When I started giving cooking workshops with the Réseau d’entraide de Verdun in the fall of 2009, I got topic suggestions from my volunteers and one was “Detox Diet”. I decided to take it on. I was very sceptical. The more I researched, however, the more it made sense. Why would I be so sceptical about taking the best care possible of the body for a couple weeks, shipping out accumulated toxins and re-setting habits and re-balancing one’s lifestyle? I thought it was like any other miracle cure or diet, but as I researched on it was simply about giving the system a leg-up.
I gave the workshop in January 2010 right after the excess of the holidays and my decision to quit drinking, smoking and using recreational drugs. My habits that were supposed to be fun had already run their course. Drinking, smoking and drugs had ceased to make me feel better- they made me feel worse.

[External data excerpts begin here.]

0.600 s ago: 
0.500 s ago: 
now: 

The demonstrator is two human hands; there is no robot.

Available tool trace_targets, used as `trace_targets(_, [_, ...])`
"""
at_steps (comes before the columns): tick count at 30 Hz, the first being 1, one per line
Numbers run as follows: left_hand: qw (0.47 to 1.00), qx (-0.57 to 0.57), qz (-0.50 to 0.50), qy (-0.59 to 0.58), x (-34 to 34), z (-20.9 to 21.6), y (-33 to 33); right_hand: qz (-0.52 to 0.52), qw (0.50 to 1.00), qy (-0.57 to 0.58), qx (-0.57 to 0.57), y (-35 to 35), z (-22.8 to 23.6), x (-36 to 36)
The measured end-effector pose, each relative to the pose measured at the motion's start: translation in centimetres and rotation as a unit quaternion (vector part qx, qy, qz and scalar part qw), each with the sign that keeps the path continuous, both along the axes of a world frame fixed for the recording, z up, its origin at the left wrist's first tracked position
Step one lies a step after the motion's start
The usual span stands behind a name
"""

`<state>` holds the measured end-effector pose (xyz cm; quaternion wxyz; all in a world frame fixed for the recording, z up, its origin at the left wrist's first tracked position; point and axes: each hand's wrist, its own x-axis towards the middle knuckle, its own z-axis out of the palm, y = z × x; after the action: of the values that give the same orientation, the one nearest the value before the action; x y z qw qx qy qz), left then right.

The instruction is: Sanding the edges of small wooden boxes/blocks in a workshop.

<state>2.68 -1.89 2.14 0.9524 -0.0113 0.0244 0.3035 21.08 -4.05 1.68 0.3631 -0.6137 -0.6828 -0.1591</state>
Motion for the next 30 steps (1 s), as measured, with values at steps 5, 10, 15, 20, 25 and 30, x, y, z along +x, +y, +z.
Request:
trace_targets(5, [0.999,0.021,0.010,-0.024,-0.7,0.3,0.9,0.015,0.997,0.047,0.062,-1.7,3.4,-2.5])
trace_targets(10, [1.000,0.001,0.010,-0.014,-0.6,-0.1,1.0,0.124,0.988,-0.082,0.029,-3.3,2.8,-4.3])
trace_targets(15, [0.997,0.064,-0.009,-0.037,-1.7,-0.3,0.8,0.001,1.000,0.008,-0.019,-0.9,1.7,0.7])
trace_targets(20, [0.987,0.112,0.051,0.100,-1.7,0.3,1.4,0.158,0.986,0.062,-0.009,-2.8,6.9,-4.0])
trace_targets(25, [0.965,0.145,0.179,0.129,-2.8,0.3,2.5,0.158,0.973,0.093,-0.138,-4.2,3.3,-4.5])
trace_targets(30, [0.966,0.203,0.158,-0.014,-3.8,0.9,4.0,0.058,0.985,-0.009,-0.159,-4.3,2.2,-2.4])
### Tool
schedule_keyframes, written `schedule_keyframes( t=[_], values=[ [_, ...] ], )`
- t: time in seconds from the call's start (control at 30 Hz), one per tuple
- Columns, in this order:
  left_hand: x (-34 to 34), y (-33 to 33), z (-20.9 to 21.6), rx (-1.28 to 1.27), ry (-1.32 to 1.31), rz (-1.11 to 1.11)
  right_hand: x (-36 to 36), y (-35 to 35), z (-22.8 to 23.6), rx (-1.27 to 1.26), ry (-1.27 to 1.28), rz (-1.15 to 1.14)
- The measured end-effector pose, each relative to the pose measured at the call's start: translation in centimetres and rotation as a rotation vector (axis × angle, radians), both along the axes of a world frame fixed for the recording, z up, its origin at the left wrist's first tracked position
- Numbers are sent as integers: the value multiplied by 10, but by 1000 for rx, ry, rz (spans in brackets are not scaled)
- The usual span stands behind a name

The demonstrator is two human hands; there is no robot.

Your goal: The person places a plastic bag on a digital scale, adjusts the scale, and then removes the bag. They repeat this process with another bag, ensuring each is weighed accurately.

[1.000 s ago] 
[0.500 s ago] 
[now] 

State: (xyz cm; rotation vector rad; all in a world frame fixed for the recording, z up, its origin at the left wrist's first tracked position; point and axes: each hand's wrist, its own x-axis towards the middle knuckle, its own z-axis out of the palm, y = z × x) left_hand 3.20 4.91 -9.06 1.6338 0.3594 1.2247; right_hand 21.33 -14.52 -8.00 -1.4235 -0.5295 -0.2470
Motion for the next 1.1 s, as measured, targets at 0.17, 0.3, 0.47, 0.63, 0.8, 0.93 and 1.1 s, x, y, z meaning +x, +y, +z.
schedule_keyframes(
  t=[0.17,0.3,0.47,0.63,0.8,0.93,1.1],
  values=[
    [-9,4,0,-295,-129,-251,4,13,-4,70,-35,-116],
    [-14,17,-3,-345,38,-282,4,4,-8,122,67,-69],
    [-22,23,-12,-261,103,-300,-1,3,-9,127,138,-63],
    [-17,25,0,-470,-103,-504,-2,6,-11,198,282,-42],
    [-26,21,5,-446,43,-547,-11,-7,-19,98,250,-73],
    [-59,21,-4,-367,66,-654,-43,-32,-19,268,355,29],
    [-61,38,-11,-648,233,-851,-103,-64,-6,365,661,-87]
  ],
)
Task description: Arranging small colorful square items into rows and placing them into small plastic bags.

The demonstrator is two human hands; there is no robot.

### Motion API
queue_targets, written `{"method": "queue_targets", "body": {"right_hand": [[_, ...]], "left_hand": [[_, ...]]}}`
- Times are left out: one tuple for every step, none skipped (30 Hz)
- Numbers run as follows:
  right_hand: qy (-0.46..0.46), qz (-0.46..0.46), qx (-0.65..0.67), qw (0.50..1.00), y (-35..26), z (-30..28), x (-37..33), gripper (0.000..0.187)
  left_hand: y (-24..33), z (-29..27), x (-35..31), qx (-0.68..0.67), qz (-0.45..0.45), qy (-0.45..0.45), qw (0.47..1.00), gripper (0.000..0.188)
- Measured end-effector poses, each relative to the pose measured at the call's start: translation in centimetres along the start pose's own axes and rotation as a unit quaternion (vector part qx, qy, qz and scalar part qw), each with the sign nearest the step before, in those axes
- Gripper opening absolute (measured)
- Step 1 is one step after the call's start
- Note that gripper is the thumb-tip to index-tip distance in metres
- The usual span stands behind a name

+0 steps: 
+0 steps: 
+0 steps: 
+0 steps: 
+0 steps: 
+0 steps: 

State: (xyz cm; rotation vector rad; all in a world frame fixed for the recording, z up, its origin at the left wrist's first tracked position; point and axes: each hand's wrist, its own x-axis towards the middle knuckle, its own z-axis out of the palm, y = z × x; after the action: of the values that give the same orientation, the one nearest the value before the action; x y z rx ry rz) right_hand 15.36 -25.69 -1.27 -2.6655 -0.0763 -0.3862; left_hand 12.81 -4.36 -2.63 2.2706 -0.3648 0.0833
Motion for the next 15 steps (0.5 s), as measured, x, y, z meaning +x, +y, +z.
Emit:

As I researched, I decided I had accumulated alot of toxicity over the years and if anyone needed a cleaning-out, it was me. After the workshop, I decided to start. I was moody, weak and disconnected the first few days, but something clicked in place after that; I felt a lightness and freedom I had never felt. I had so much energy and people kept telling me how radiant I was. I was working in a kitchen at the time and could see the bondage of cigarettes, coffee, alcohol, soft-drinks and starch on my colleagues. They flayed like puppets in cycles of dependence. Those things kept them in their jobs. They kept them in the adrenaline roller-coaster of the highs and lows of kitchen life. Caffeine and sugar fed their performance and booze cradled their descent. I wanted out. There was a whole world out there and I was waking-up to it. For the first time in a long-time, my brain wasn’t clouded. I can tell you that that’s a great feeling, but it is not the norm, and the change of perspective is jarring. It is at once a feeling of being connected to the universe but estranged from society.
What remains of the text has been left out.